*Aim of the task*
Your answer should consist of the complete listing, repeated verbatim.

+===+

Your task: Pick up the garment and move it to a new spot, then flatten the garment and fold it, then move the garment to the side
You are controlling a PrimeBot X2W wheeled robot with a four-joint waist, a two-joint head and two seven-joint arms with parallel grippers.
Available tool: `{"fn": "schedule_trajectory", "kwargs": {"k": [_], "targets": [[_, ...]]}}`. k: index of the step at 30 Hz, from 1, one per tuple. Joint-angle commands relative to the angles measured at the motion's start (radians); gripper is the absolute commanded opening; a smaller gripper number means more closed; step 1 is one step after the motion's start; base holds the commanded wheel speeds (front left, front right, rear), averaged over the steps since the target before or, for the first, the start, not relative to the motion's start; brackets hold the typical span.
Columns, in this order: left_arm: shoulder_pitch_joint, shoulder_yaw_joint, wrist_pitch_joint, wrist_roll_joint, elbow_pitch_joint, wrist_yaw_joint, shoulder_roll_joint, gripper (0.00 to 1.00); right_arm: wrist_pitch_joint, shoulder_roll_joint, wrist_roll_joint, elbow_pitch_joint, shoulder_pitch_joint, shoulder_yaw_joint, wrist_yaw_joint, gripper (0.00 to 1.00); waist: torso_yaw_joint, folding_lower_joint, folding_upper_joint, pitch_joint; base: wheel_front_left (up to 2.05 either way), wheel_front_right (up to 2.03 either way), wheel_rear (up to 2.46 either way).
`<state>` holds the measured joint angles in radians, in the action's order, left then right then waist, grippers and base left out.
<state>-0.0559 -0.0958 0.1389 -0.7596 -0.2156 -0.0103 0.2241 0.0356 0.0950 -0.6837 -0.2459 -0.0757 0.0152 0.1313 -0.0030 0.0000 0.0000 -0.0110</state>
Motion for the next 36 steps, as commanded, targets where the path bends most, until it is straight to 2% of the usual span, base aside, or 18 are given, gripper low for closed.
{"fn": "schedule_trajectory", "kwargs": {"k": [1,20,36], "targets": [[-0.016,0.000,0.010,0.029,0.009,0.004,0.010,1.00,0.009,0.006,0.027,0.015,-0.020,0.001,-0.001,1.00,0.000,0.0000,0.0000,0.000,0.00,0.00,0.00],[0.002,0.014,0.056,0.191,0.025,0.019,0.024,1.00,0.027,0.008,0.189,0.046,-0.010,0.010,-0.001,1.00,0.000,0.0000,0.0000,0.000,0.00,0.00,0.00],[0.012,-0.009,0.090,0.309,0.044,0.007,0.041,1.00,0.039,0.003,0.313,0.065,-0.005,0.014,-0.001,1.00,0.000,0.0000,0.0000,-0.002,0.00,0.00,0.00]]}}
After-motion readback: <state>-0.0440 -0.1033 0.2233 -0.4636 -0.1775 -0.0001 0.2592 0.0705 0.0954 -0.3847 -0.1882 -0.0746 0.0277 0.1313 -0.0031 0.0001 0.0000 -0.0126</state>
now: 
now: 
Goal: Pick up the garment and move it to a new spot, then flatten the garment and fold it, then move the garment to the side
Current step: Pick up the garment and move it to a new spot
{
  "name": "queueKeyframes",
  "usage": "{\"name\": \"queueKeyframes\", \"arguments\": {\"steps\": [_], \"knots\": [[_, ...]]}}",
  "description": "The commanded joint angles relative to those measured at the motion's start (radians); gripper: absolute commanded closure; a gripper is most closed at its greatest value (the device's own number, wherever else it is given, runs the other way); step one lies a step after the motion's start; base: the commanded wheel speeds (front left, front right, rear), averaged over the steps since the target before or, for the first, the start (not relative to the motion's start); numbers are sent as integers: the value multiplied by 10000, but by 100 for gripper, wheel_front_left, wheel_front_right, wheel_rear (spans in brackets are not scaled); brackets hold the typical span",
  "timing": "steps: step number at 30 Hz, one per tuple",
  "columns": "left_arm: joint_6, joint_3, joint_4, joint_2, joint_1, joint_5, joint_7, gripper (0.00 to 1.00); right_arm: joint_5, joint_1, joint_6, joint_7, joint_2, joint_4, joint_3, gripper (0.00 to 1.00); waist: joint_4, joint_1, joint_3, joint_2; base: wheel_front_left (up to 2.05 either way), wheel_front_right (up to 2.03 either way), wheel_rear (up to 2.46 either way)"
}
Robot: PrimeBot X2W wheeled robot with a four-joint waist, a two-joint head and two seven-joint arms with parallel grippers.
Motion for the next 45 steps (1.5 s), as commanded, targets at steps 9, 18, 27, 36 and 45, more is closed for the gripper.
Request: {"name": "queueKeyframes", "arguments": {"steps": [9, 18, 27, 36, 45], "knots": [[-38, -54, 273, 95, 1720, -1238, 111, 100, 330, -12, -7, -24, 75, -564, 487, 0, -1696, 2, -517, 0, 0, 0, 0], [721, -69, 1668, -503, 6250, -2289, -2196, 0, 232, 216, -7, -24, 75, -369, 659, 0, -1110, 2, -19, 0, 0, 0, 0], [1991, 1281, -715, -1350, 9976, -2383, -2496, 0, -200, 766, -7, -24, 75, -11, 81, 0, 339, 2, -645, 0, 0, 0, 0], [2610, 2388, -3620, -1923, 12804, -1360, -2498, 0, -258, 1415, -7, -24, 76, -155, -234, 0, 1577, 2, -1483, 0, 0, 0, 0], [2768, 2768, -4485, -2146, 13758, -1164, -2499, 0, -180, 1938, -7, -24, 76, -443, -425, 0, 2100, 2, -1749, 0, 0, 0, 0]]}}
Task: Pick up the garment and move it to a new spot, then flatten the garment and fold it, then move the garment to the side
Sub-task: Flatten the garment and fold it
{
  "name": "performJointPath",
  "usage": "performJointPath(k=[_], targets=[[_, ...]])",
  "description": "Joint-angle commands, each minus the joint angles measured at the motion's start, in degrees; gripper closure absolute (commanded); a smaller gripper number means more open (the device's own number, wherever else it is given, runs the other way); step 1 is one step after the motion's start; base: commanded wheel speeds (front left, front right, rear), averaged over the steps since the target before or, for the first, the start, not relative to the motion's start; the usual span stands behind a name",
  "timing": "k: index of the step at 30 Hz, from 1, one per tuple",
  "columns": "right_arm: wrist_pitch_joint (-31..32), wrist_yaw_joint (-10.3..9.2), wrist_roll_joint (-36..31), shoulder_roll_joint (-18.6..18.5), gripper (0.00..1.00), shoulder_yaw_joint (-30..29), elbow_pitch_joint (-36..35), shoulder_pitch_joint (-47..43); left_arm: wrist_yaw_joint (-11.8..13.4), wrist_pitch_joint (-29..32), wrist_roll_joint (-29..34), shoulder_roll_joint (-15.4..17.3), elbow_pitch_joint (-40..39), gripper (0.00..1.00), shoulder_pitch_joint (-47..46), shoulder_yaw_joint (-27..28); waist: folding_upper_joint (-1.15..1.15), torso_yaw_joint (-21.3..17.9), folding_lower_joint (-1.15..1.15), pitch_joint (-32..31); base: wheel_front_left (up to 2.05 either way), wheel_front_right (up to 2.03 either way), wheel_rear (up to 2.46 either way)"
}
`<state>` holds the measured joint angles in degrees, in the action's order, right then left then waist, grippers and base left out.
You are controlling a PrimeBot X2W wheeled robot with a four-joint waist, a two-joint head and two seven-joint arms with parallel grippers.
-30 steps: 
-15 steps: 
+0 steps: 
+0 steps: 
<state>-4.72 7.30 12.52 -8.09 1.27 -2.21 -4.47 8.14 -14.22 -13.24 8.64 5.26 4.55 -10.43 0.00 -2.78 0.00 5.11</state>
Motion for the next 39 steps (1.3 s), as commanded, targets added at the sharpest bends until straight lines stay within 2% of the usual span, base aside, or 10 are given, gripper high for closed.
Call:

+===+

*Result*
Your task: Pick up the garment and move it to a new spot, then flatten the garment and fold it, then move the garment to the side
You are controlling a PrimeBot X2W wheeled robot with a four-joint waist, a two-joint head and two seven-joint arms with parallel grippers.
Available tool: `{"fn": "schedule_trajectory", "kwargs": {"k": [_], "targets": [[_, ...]]}}`. k: index of the step at 30 Hz, from 1, one per tuple. Joint-angle commands relative to the angles measured at the motion's start (radians); gripper is the absolute commanded opening; a smaller gripper number means more closed; step 1 is one step after the motion's start; base holds the commanded wheel speeds (front left, front right, rear), averaged over the steps since the target before or, for the first, the start, not relative to the motion's start; brackets hold the typical span.
Columns, in this order: left_arm: shoulder_pitch_joint, shoulder_yaw_joint, wrist_pitch_joint, wrist_roll_joint, elbow_pitch_joint, wrist_yaw_joint, shoulder_roll_joint, gripper (0.00 to 1.00); right_arm: wrist_pitch_joint, shoulder_roll_joint, wrist_roll_joint, elbow_pitch_joint, shoulder_pitch_joint, shoulder_yaw_joint, wrist_yaw_joint, gripper (0.00 to 1.00); waist: torso_yaw_joint, folding_lower_joint, folding_upper_joint, pitch_joint; base: wheel_front_left (up to 2.05 either way), wheel_front_right (up to 2.03 either way), wheel_rear (up to 2.46 either way).
`<state>` holds the measured joint angles in radians, in the action's order, left then right then waist, grippers and base left out.
<state>-0.0559 -0.0958 0.1389 -0.7596 -0.2156 -0.0103 0.2241 0.0356 0.0950 -0.6837 -0.2459 -0.0757 0.0152 0.1313 -0.0030 0.0000 0.0000 -0.0110</state>
Motion for the next 36 steps, as commanded, targets where the path bends most, until it is straight to 2% of the usual span, base aside, or 18 are given, gripper low for closed.
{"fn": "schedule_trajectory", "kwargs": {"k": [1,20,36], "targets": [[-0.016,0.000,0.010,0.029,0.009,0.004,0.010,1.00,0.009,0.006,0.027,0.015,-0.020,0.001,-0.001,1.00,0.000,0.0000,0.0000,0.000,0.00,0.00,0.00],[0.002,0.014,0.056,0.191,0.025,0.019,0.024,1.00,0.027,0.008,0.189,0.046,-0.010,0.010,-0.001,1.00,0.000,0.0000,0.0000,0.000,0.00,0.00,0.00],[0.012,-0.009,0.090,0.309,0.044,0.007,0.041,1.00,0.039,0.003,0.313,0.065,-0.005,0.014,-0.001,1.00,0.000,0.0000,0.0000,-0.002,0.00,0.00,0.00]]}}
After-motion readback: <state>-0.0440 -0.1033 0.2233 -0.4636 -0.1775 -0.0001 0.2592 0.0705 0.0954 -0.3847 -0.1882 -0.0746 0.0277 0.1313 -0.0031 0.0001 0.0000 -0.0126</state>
now: 
now: 
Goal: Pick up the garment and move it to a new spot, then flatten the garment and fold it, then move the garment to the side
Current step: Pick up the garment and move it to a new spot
{
  "name": "queueKeyframes",
  "usage": "{\"name\": \"queueKeyframes\", \"arguments\": {\"steps\": [_], \"knots\": [[_, ...]]}}",
  "description": "The commanded joint angles relative to those measured at the motion's start (radians); gripper: absolute commanded closure; a gripper is most closed at its greatest value (the device's own number, wherever else it is given, runs the other way); step one lies a step after the motion's start; base: the commanded wheel speeds (front left, front right, rear), averaged over the steps since the target before or, for the first, the start (not relative to the motion's start); numbers are sent as integers: the value multiplied by 10000, but by 100 for gripper, wheel_front_left, wheel_front_right, wheel_rear (spans in brackets are not scaled); brackets hold the typical span",
  "timing": "steps: step number at 30 Hz, one per tuple",
  "columns": "left_arm: joint_6, joint_3, joint_4, joint_2, joint_1, joint_5, joint_7, gripper (0.00 to 1.00); right_arm: joint_5, joint_1, joint_6, joint_7, joint_2, joint_4, joint_3, gripper (0.00 to 1.00); waist: joint_4, joint_1, joint_3, joint_2; base: wheel_front_left (up to 2.05 either way), wheel_front_right (up to 2.03 either way), wheel_rear (up to 2.46 either way)"
}
Robot: PrimeBot X2W wheeled robot with a four-joint waist, a two-joint head and two seven-joint arms with parallel grippers.
Motion for the next 45 steps (1.5 s), as commanded, targets at steps 9, 18, 27, 36 and 45, more is closed for the gripper.
Request: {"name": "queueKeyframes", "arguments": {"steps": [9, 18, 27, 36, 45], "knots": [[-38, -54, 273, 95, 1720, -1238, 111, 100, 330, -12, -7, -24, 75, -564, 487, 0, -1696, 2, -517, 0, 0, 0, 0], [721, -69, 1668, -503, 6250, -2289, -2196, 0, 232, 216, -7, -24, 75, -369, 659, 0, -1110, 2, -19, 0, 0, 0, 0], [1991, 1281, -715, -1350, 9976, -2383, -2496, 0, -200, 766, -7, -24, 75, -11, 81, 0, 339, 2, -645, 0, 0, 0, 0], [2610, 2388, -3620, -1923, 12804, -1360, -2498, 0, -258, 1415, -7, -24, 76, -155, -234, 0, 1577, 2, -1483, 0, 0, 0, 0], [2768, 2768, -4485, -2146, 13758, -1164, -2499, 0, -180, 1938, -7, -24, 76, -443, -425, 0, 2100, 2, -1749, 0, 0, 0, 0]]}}
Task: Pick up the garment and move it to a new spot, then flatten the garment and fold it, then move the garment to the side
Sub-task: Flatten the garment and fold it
{
  "name": "performJointPath",
  "usage": "performJointPath(k=[_], targets=[[_, ...]])",
  "description": "Joint-angle commands, each minus the joint angles measured at the motion's start, in degrees; gripper closure absolute (commanded); a smaller gripper number means more open (the device's own number, wherever else it is given, runs the other way); step 1 is one step after the motion's start; base: commanded wheel speeds (front left, front right, rear), averaged over the steps since the target before or, for the first, the start, not relative to the motion's start; the usual span stands behind a name",
  "timing": "k: index of the step at 30 Hz, from 1, one per tuple",
  "columns": "right_arm: wrist_pitch_joint (-31..32), wrist_yaw_joint (-10.3..9.2), wrist_roll_joint (-36..31), shoulder_roll_joint (-18.6..18.5), gripper (0.00..1.00), shoulder_yaw_joint (-30..29), elbow_pitch_joint (-36..35), shoulder_pitch_joint (-47..43); left_arm: wrist_yaw_joint (-11.8..13.4), wrist_pitch_joint (-29..32), wrist_roll_joint (-29..34), shoulder_roll_joint (-15.4..17.3), elbow_pitch_joint (-40..39), gripper (0.00..1.00), shoulder_pitch_joint (-47..46), shoulder_yaw_joint (-27..28); waist: folding_upper_joint (-1.15..1.15), torso_yaw_joint (-21.3..17.9), folding_lower_joint (-1.15..1.15), pitch_joint (-32..31); base: wheel_front_left (up to 2.05 either way), wheel_front_right (up to 2.03 either way), wheel_rear (up to 2.46 either way)"
}
`<state>` holds the measured joint angles in degrees, in the action's order, right then left then waist, grippers and base left out.
You are controlling a PrimeBot X2W wheeled robot with a four-joint waist, a two-joint head and two seven-joint arms with parallel grippers.
-30 steps: 
-15 steps: 
+0 steps: 
+0 steps: 
<state>-4.72 7.30 12.52 -8.09 1.27 -2.21 -4.47 8.14 -14.22 -13.24 8.64 5.26 4.55 -10.43 0.00 -2.78 0.00 5.11</state>
Motion for the next 39 steps (1.3 s), as commanded, targets added at the sharpest bends until straight lines stay within 2% of the usual span, base aside, or 10 are given, gripper high for closed.
Call:

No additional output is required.